■ Your assignment ■
Go from the first line below to the one with "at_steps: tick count" and print each line exactly.

━━━━━ The data ━━━━━

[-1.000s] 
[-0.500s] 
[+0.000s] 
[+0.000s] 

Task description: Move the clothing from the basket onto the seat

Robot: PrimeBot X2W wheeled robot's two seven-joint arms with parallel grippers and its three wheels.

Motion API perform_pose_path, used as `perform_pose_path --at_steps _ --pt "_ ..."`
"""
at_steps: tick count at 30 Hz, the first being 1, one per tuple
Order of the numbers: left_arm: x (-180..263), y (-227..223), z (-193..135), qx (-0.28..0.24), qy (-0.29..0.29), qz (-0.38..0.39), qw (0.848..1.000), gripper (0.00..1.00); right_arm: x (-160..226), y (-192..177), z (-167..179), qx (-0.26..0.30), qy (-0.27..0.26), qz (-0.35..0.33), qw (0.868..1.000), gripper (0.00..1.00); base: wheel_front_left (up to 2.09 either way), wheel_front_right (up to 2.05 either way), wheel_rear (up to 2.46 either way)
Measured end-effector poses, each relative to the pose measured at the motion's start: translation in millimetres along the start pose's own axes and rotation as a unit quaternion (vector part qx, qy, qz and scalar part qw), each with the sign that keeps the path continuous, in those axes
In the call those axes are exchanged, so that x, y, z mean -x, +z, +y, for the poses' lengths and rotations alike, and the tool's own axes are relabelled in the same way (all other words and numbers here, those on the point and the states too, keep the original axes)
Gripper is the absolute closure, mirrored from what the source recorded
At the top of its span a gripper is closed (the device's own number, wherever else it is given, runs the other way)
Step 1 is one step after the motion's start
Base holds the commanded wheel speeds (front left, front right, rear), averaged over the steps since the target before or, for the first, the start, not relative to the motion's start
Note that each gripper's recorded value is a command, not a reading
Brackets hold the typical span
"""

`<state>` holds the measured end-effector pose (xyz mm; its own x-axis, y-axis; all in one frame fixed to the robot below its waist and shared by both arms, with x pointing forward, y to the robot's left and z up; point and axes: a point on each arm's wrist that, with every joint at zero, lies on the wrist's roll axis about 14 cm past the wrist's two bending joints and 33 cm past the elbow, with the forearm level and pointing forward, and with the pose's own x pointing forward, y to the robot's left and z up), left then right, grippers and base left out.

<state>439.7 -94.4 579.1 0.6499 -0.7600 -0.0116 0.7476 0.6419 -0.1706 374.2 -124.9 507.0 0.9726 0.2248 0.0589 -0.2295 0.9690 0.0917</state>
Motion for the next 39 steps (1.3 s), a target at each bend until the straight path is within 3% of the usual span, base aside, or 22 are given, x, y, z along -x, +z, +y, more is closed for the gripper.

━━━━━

■ Solution below ■
[-1.000s] 
[-0.500s] 
[+0.000s] 
[+0.000s] 

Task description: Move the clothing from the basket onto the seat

Robot: PrimeBot X2W wheeled robot's two seven-joint arms with parallel grippers and its three wheels.

Motion API perform_pose_path, used as `perform_pose_path --at_steps _ --pt "_ ..."`
"""
at_steps: tick count at 30 Hz, the first being 1, one per tuple

There is no more to this output.